Thermal stimulation processes appear promising as one approach for
introducing these thermal agents into a formation to facilitate
flow and production of bitumen therefrom. In a typical steam
stimulation process, steam is injected into a viscous hydrocarbon
deposit by means of a well for a period of time after which the
steam-saturated formation is allowed to soak for an additional
interval prior to placing the well on production.
To accelerate the input of heat into the formations, it has been
proposed to drill horizontally deviated wells or to drill lateral
holes outwardly from a main borehole or tunnel. Examples of various
thermal systems using horizontal wells are described in U.S. Pat.
No. 1,634,236, Ranney; U.S. Pat. No. 1,816,260, Lee; U.S. Pat. No.
2,365,591, Ranney; U.S. Pat. No. 3,024,013, Rogers et al.; U.S.
Pat. No. 3,338,306, Cook; U.S. Pat. No. 3,960,213, Striegler et
al.; U.S. Pat. No. 3,986,557, Striegler et al.; and Canadian Pat.
No. 481,151, Ranney. However, processes which use horizontal wells
to recover bitumen from tar sand deposits are subject to several
drawbacks.
One problem encountered with use of horizontal wells to recover
bitumen is the difficulty of passing a heated fluid through the
horizontal well. During well completion bitumen will sometimes
drain into the well completion assembly. This bitumen may block
fluid flow through substantial portions of the horizontal well and
thereby decrease heating efficiency.
Another problem which is encountered when using horizontal wells is
that often the area stimulated is insufficient to make it
economical to recover hydrocarbonaceous fluids from the reservoir
or formation. Additionally, when horizontal wells are utilized in a
water saturated bottom water zone, water coning often causes too
much water to be produced with the hydrocarbonaceous fluids. Water
coning is the phenomenum where water is drawn upwardly from a
water-bearing portion of a formation into the oil-bearing portion
about the well. Water coning causes free water to be produced in
the well which results in a much higher water-to-oil ratio than
would be the case without water coning. This higher water-to-oil
ratio is undesirable and results in increased operating costs.

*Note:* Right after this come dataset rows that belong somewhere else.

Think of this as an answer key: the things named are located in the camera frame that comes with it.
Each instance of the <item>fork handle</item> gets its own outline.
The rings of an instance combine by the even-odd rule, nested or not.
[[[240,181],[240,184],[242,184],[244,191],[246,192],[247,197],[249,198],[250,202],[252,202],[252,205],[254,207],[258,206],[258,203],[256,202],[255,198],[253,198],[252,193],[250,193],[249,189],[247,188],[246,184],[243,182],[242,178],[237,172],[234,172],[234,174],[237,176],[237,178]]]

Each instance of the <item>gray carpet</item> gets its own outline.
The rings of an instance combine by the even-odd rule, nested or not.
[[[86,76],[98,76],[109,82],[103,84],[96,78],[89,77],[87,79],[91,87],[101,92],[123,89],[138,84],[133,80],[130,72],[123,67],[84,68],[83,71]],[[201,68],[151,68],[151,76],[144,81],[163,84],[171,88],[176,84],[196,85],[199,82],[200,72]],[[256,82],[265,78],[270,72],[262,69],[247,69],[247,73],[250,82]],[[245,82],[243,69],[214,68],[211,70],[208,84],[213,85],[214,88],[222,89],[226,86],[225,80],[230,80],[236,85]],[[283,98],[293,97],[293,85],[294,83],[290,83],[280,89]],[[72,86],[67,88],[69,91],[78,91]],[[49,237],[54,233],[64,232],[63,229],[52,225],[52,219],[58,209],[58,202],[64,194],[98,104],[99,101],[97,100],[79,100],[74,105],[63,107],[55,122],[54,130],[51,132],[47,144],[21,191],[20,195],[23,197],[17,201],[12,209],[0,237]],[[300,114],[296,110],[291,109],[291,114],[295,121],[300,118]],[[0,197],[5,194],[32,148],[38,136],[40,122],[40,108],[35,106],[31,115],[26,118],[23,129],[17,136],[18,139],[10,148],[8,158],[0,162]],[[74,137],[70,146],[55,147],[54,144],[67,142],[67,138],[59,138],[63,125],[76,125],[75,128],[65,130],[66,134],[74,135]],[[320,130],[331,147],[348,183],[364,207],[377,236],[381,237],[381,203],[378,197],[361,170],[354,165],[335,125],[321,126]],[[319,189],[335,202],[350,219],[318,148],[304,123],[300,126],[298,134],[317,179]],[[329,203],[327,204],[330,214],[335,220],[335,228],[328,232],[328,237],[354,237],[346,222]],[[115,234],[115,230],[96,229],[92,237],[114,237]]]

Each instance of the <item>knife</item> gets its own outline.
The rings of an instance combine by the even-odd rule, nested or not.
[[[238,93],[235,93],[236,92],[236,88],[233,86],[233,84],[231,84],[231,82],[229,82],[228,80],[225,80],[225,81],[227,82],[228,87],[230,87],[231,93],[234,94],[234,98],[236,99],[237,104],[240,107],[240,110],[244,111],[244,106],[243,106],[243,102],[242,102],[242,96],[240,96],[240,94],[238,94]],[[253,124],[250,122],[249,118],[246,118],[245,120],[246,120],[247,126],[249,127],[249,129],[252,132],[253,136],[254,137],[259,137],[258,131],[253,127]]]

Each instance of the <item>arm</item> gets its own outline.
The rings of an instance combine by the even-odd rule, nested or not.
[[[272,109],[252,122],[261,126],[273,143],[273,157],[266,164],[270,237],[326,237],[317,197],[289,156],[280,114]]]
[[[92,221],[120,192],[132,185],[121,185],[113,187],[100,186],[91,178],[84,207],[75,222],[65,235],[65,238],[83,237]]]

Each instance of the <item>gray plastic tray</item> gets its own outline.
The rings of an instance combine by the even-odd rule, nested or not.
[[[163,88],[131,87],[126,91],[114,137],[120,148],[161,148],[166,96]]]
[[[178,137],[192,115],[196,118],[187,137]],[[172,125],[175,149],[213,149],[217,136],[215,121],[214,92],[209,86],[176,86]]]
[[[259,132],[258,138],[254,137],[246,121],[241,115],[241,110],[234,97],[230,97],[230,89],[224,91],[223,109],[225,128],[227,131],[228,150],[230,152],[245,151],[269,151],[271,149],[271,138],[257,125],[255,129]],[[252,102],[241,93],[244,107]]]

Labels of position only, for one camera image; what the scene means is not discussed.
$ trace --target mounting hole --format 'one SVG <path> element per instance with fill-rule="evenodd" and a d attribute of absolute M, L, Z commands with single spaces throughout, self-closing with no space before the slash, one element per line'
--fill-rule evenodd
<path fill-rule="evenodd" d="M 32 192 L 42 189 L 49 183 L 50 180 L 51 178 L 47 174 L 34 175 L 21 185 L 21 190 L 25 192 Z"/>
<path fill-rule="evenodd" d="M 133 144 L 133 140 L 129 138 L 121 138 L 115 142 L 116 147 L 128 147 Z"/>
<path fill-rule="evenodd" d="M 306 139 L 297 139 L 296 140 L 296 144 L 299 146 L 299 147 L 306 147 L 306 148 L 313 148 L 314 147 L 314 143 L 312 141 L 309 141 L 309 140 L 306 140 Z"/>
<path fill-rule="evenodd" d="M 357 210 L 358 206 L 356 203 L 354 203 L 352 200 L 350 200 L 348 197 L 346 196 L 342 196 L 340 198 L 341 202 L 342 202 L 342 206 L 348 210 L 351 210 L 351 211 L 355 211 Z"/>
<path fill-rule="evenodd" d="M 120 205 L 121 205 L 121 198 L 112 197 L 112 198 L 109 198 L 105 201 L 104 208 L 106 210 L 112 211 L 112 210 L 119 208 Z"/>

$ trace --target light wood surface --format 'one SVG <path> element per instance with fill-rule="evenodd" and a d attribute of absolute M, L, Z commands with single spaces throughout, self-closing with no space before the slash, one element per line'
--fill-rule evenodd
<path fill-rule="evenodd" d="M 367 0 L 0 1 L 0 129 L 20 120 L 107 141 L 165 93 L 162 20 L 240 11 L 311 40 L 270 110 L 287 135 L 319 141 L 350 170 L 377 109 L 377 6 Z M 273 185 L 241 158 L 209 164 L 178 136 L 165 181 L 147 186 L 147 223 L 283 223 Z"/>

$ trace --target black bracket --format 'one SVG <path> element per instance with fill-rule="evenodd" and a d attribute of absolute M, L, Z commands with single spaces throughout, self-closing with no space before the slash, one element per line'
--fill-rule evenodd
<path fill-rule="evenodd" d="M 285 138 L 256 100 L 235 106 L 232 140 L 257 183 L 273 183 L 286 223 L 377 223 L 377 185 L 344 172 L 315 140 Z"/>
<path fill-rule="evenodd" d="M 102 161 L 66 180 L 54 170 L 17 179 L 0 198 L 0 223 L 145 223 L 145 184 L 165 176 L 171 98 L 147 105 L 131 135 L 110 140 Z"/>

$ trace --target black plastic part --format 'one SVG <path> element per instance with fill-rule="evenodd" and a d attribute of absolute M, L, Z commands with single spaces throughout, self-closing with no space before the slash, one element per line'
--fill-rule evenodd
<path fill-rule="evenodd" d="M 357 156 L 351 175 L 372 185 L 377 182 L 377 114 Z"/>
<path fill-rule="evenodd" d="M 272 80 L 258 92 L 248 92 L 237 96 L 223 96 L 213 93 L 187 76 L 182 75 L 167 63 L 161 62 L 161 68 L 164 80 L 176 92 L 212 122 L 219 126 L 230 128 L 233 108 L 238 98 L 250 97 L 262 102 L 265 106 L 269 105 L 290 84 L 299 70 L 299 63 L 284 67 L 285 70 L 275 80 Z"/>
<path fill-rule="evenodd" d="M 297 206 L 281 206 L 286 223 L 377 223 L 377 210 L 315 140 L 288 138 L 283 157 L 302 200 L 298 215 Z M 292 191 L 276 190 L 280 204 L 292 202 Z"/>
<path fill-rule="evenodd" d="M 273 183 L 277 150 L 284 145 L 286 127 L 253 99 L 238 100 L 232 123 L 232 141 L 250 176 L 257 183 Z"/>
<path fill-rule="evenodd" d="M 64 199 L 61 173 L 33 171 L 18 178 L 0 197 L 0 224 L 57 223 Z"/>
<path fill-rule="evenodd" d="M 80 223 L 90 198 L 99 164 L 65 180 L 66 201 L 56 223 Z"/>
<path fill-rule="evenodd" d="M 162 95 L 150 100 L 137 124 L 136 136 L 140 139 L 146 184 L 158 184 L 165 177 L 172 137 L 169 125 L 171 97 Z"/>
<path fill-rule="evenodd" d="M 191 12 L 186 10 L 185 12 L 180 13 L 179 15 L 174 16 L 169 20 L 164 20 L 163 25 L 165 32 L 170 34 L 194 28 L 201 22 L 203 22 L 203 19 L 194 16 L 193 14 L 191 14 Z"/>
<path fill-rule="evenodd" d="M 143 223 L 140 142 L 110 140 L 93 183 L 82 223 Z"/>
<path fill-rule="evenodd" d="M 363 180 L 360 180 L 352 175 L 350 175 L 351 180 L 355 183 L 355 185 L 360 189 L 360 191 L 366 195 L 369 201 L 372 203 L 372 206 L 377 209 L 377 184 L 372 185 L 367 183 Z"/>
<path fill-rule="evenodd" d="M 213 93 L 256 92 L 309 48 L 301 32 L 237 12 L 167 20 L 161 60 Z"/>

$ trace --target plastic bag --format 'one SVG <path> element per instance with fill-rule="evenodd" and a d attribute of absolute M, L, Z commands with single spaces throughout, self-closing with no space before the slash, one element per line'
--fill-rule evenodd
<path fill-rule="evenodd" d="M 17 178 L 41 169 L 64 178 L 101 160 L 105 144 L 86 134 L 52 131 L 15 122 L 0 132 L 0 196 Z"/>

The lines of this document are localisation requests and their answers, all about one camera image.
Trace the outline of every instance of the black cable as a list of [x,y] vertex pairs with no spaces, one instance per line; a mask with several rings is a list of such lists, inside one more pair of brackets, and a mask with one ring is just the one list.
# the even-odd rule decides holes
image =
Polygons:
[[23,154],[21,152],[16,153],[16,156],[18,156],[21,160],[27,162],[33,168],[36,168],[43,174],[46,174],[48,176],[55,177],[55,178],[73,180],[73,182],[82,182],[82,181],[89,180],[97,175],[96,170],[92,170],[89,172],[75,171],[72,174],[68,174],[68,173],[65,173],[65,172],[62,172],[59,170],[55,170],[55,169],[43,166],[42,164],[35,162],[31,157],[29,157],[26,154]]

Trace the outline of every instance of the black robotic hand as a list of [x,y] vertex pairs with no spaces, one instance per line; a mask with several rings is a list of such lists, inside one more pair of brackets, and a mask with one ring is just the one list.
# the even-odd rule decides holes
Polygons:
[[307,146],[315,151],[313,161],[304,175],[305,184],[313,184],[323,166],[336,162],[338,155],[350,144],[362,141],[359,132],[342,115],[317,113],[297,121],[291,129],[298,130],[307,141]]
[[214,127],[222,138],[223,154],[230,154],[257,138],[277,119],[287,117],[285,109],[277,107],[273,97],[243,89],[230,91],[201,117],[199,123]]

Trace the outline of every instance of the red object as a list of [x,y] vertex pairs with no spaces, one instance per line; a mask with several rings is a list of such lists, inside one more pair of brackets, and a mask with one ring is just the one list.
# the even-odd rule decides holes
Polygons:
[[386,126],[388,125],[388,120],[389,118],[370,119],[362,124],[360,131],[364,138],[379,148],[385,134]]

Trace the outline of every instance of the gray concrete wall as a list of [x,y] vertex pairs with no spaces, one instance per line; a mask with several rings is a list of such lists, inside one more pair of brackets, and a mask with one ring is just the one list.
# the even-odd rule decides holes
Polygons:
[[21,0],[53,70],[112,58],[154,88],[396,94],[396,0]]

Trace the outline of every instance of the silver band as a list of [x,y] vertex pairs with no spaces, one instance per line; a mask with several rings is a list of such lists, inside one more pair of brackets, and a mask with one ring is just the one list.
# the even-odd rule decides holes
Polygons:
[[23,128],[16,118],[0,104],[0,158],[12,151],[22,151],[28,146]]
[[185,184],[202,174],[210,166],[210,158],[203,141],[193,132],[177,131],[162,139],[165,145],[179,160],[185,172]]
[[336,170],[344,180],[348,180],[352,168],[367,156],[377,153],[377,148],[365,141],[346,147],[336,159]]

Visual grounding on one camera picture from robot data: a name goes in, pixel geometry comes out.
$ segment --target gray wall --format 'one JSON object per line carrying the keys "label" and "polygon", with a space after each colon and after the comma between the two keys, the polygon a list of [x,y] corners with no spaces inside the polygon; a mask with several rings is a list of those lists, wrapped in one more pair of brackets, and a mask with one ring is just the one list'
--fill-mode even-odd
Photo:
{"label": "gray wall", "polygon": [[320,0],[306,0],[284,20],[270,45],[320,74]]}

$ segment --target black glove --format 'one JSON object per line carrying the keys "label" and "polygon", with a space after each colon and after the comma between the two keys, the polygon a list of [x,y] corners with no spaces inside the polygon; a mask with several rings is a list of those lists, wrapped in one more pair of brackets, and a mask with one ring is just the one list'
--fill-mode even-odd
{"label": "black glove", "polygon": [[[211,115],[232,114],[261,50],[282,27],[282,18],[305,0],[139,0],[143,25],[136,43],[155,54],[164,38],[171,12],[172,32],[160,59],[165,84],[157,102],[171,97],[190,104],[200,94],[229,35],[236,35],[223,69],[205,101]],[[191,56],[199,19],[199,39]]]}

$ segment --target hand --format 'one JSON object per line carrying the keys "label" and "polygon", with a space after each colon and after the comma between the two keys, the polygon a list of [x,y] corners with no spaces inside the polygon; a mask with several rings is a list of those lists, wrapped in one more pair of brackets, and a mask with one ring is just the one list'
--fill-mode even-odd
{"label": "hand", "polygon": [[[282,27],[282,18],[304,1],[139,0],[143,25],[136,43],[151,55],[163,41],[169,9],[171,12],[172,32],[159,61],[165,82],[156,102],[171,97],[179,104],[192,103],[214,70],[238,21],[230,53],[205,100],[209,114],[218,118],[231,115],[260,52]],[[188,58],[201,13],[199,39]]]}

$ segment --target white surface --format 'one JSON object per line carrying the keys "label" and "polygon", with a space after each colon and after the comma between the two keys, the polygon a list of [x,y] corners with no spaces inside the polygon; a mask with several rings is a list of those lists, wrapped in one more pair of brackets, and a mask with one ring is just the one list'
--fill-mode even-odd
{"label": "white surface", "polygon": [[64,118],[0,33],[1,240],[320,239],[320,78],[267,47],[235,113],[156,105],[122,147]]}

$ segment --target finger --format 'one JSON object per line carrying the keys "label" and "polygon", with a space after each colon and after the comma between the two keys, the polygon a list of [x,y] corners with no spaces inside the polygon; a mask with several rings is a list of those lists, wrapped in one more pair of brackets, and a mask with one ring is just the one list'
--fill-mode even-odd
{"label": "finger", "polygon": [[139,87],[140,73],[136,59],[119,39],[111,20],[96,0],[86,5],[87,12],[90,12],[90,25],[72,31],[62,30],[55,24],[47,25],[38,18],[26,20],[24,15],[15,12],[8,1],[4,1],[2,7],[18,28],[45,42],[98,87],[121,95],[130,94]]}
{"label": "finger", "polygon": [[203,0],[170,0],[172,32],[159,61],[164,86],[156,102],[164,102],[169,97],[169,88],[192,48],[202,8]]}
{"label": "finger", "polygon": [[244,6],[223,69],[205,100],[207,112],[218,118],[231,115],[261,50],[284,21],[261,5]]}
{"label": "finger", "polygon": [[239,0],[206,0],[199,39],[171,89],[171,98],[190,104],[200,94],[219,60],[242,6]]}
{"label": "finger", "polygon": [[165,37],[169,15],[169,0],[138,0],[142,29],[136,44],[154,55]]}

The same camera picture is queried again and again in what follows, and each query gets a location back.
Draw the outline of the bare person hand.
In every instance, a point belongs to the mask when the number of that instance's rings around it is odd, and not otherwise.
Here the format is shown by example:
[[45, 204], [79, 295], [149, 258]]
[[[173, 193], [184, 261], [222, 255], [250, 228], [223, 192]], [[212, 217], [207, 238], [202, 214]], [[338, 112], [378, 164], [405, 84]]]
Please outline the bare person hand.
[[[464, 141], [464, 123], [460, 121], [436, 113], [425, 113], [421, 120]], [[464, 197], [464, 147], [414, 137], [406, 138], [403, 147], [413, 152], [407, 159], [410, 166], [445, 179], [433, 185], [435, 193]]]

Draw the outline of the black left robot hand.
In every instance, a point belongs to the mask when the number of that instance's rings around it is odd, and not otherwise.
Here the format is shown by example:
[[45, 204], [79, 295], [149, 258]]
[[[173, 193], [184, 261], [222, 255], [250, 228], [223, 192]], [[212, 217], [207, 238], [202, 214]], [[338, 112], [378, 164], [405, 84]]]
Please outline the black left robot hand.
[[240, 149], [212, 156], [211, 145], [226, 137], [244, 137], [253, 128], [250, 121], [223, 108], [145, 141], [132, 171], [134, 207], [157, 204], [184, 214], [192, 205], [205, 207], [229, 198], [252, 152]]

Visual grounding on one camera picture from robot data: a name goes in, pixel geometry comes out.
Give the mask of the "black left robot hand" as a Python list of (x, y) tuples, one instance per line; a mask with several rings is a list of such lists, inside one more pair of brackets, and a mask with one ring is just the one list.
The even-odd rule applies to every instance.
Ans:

Therefore, what is needed is a method to thermally stimulate
viscous hydrocarbonaceous fluids in a formation or reservoir which
has limited native injectivity where a high water-saturated bottom
zone is encountered.
SUMMARY OF THE INVENTION
This invention is directed to a method for removing viscous
hydrocarbonacous fluids from a reservoir having limited native
injectivity and which further contains a high water-saturated
bottom water zone. In the practice of this invention, a cased
horizontal well is directed into the reservoir above the
water-saturated bottom water zone for a distance determined to be
the most effective and efficient for the recovery of
hydrocarbonaceous fluids from the reservoir. Afterwards, the well's
casing is perforated on its top side at two spaced-apart intervals
within the determined distance so as to make a first and second
perforated interval to enable fluid communication between the
reservoir and the well. Thereafter, an uninsulated tubing having a
circumference smaller than the well is inserted into the well to
its furtherest end. Being inserted in this manner, the tubing
provides a first conduit and also causes a second conduit to be
formed in annular space between said tubing and casing within the
well which allows steam communication and removal of fluids from
the reservoir.
Steam is next injected into the second conduit at a pressure
slightly higher than the reservoir pressure. Steam flows from the
well to the surface by the first conduit for a time sufficient to
mobilize said viscous fluids near the horizontal well.
Subsequently, steam injection pressure is reduced and
hydrocarbonaceous fluids of reduced viscosity are produced to the
surface by the first conduit. The steps of injecting steam and
producing hydrocarbonaceous fluids from the reservoir is repeated
until thermal communication is established in the reservoir between
perforations in the two spaced apart intervals.
Once thermal communication has been established between said
spaced-apart intervals, the tubing is removed from the well, fitted
with a thermal packer, and inserted into the well again. This
thermal packer is positioned on the tubing so as to form two
isolated, spaced-apart, perforated intervals. Once in position, the
packer causes a separation of the two spaced-apart intervals
containing the perforation so as to enable one interval to serve as
an injector conduit while the other interval serves as a producer
conduit. Steam injection into the reservoir is reinstituted into
the injector conduit for one interval while hydrocarbonaceous
fluids of reduced viscosity are removed by a producer conduit at
another interval. Since the horizontal well has been placed above
the water-saturated bottom zone and the perforations are contained
on the top side of the horizontal wellbore, production of water via
water coning is minimized.
It is therefore an object of this invention to use conduction
assisted steam flooding in a heavy oil reservoir with limited
native injectivity which further contains a high water-saturated
bottom zone so as to efficiently remove hydrocarbonaceous fluids
from the reservoir.
It is another object of this invention to decrease production costs
by substantially reducing the amount of water produced with
hydrocarbonaceous fluids from the reservoir.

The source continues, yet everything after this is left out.